The Uttar Pradesh Anti-Terrorist Squad arrested Islamic scholar Maulana Kaleem Siddiqui in Meerut on Tuesday night on charges of alleged illegal religious conversions, reported PTI. Siddiqui is one of the prominent clerics from western Uttar Pradesh and the president of Global Peace Center as well as Jamia Imam Waliullah Trust.
The Anti-Terrorist Squad claimed that Siddiqui was running India’s “biggest [religious] conversion syndicate”. Uttar Pradesh Additional Director General (Law and Order) Prashant Kumar said the Anti Terrorist Squad found that Siddiqui’s Jamia Imam Waliullah Trust was conducting illegal religious conversions in the name of running “communal harmony” programmes.
According to Siddique’s YouTube channel, he established the Jamiyat Imam Waliullah Trust for charity work.
Kumar said that the investigation by the Anti-Terrorist Squad revealed Siddiqui’s role in the racket. He alleged that Siddiqui used to threaten and mislead people for conversion and prepared them for dawah, the act of inviting or calling people to embrace Islam.

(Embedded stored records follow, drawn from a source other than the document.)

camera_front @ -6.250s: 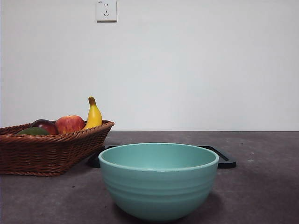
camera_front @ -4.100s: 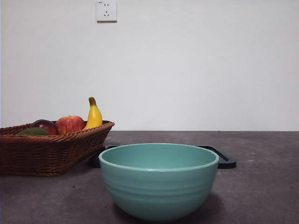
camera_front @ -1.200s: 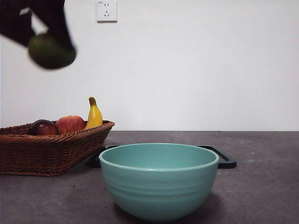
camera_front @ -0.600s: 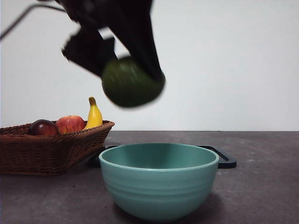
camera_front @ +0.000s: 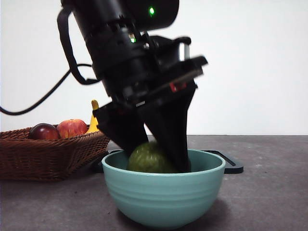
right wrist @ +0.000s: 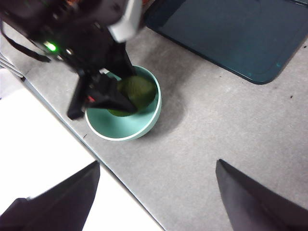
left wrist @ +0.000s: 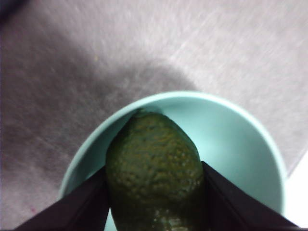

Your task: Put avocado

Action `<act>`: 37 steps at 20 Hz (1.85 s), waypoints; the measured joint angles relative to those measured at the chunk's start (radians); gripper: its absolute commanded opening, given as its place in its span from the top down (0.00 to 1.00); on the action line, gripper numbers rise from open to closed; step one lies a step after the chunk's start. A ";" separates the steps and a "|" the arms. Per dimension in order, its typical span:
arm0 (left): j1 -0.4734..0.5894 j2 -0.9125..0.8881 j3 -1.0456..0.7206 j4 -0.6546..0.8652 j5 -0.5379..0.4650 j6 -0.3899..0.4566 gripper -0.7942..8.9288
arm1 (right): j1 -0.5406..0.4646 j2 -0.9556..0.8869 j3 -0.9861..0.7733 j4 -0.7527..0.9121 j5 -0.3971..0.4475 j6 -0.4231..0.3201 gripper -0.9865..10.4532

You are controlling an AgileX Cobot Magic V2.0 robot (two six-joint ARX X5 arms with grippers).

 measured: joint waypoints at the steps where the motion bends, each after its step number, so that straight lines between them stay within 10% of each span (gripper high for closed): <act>1: -0.001 0.011 0.000 0.000 0.000 0.003 0.70 | 0.000 0.000 0.000 0.000 0.000 0.000 0.58; 20: -0.021 0.002 0.151 -0.142 0.000 0.008 0.56 | 0.000 0.000 0.000 0.000 0.000 0.000 0.58; 37: 0.279 -0.585 0.167 -0.373 0.034 0.068 0.57 | 0.002 0.117 0.000 0.014 -0.130 0.000 0.58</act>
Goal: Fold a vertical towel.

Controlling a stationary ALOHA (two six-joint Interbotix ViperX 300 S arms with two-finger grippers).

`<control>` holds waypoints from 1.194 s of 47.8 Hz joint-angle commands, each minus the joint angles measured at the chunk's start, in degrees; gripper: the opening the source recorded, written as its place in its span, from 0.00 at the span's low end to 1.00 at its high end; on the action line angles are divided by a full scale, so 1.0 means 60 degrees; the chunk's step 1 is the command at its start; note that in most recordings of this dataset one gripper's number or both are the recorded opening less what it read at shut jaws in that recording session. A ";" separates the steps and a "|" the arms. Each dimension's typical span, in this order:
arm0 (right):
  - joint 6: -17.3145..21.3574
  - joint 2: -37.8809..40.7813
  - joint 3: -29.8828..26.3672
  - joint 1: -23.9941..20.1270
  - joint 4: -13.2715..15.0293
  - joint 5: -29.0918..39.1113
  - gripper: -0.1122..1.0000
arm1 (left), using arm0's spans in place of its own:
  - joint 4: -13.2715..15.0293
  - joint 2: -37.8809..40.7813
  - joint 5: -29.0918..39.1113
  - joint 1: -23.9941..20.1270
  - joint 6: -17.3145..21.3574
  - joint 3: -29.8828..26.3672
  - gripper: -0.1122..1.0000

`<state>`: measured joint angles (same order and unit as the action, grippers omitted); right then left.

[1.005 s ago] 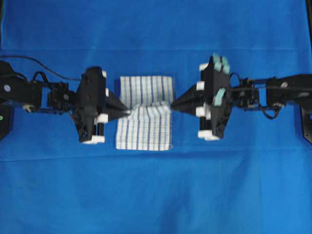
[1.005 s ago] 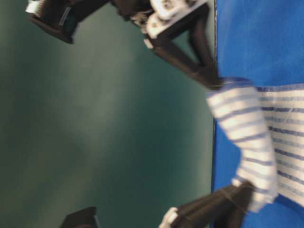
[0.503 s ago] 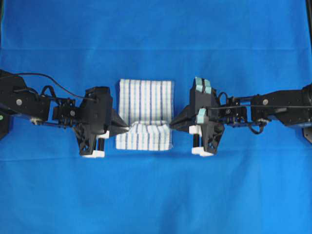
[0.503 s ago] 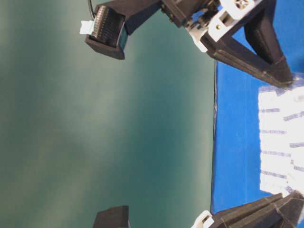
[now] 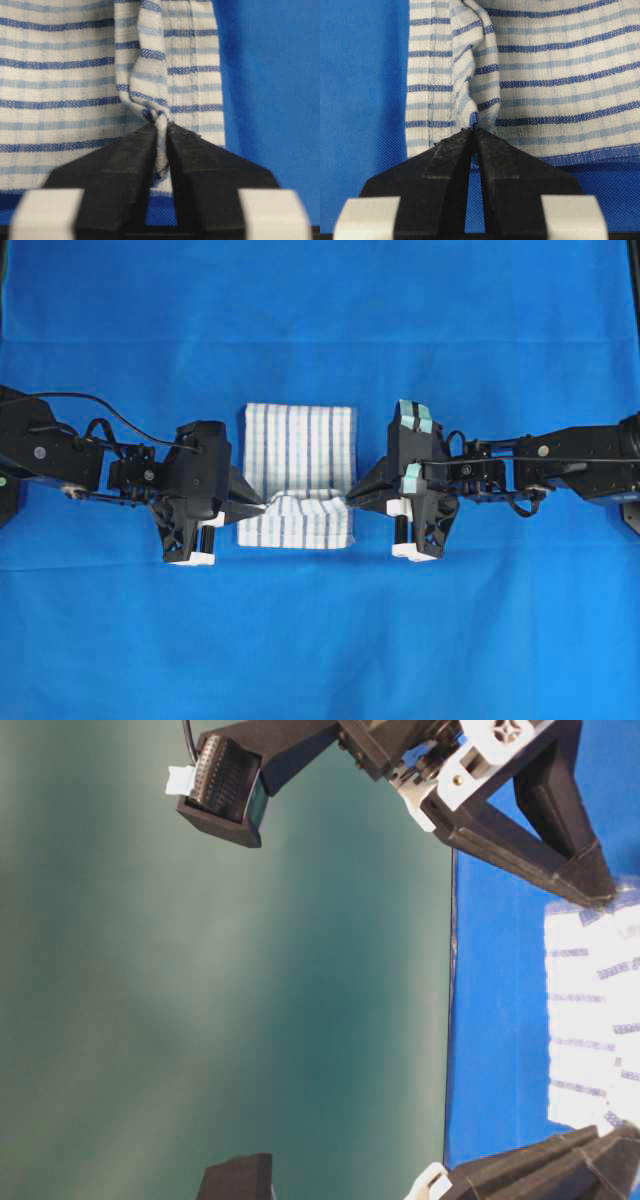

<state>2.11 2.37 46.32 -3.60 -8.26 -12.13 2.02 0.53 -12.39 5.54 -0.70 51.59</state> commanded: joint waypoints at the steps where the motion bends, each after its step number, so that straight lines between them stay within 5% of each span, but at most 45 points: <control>1: 0.0015 -0.0103 -0.0220 -0.0132 -0.0044 -0.0044 0.17 | -0.0015 -0.0088 -0.0088 0.0088 -0.0015 -0.0161 0.27; 3: 0.0015 -0.0103 -0.0249 -0.0220 -0.0044 -0.0044 0.20 | -0.0015 -0.0088 -0.0088 0.0146 -0.0015 -0.0161 0.34; 8: 0.0015 -0.0103 -0.0278 -0.0439 -0.0044 -0.0029 0.48 | -0.0015 -0.0132 -0.0059 0.0337 -0.0015 -0.0161 0.47; 13: 0.0015 -0.0132 -0.0293 -0.0630 -0.0044 -0.0044 0.70 | -0.0015 -0.0264 0.0059 0.0557 -0.0015 -0.0132 0.50; 20: 0.0029 -0.0454 -0.0264 -0.0806 -0.0044 0.0132 0.60 | -0.0015 -0.0703 0.0498 0.0732 -0.0015 -0.0103 0.50; 57: -0.0146 -0.5786 0.0688 0.0322 0.0425 0.1626 0.62 | -0.0029 -0.6475 0.1772 0.0088 0.0352 0.0688 0.50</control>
<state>1.32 -28.56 49.92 -2.72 -5.98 -2.46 1.93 -34.63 -2.02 7.03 0.97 55.28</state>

Kumar alleged that Siddiqui’s trust received huge amounts of foreign funds. “Investigation shows Maulana Kaleem Siddiqui’s trust received Rs 3 crore in foreign funding including Rs 1.5 crore from Bahrain,” Kumar claimed, according to ANI.
He claimed that Siddiqui used to fund madrasas and received money through illegal means for this. The police officer further claimed that Siddiqui distributed his self-written literature for free for the purpose of conversion.
“He was trying to ensure that people believe that only shariyat arrangement could give justice to them,” the police officer alleged. “He used to emphasise that issues like Triple Talaq should be dealt under the light of shariyat.”
Meanwhile, Aam Aadmi Party MLA Amanatullah Khan called Siddique’s arrest a political move.
“Famous Islamic scholar Maulana Kalim Siddiqui Sahab has been arrested ahead of the elections in Uttar Pradesh,” he said on Twitter. “The atrocities on Muslims are increasing. The silence of secular parties on these issues is giving more strength to the BJP [Bharatiya Janata Party]. How much more will BJP fall to win the UP elections?”
Previous arrests in the case
With Siddique’s arrest, 11 people have been arrested in the case so far.
In June, the Anti-Terrorist Squad had arrested two other clerics for allegedly converting 1,000 people to Islam. The police had said that the two accused – Mufti Kazi Jahageer Alam and Mohammad Umar Gautam – ran an organisation named Islamic Dawah Centre with their associates. They had claimed that the organisation was involved in large-scale religious conversions for the past 18 months.
On Wednesday, Kumar claimed the investigation showed that Gautam and Alam received Rs 57 crore from the Al-Falaa Trust in the United Kingdom but they did not give details of its expenditure.
“Foreign funding was done for this [conversion] in a big way and the illegal conversion was being carried out in a planned and organised way and many well-known institutions are involved in it,” the police officer claimed.
After the arrest of the two clerics, the Anti-Terrorist Squad had arrested eight more people, who they claimed had carried out religious conversions under the banner of Islamic Dawah Centre.
The police had claimed that the accused persons were luring women, children, the unemployed and the poor for conversion by offering education, marriage, jobs and money.
The accused persons have been booked under the anti-conversion law, the Uttar Pradesh Prohibition of Unlawful Conversion of Religion Act, 2020, and provisions of the Indian Penal Code.
Earlier this month, a court of the Anti Terrorist Squad in Lucknow had also invoked charges under sections 121-A (conspiracy to commit offences punishable by section 121) and 123 (concealing with intent to facilitate design to wage war) against the eight accused persons.
The police have also arrested a sign language expert working in the Union Ministry of Child and Family Welfare, identified as Irfan Khwaja Khan, in connection with the case.
UP’s anti-conversion law
Uttar Pradesh’s anti-conversion law, enacted in February, is aimed at penalising “love jihad” – a pejorative term coined by right-wing groups to push the conspiracy theory that Muslim men charm Hindu women into marrying them with the sole purpose of converting their brides to Islam.
Under the law, a person who wants to convert and the individual who is performing the conversion have to seek permission from a district magistrate.
The law specifically targets inter-faith marriages and states that it can declare a marriage illegal if it were done for the sole purpose of conversion, or if a person converts to marry.
It also makes religious conversion punishable if it has been done by misrepresentation, force, undue influence, coercion or allurement.
Critics and legal experts have called the law a violation of fundamental rights.
“The law has been deliberately kept broad and its provisions attempt to crush those accused of a crime,” said lawyer Talha Abdul Rahman, who represented a petitioner challenging the ordinance before it became an Act.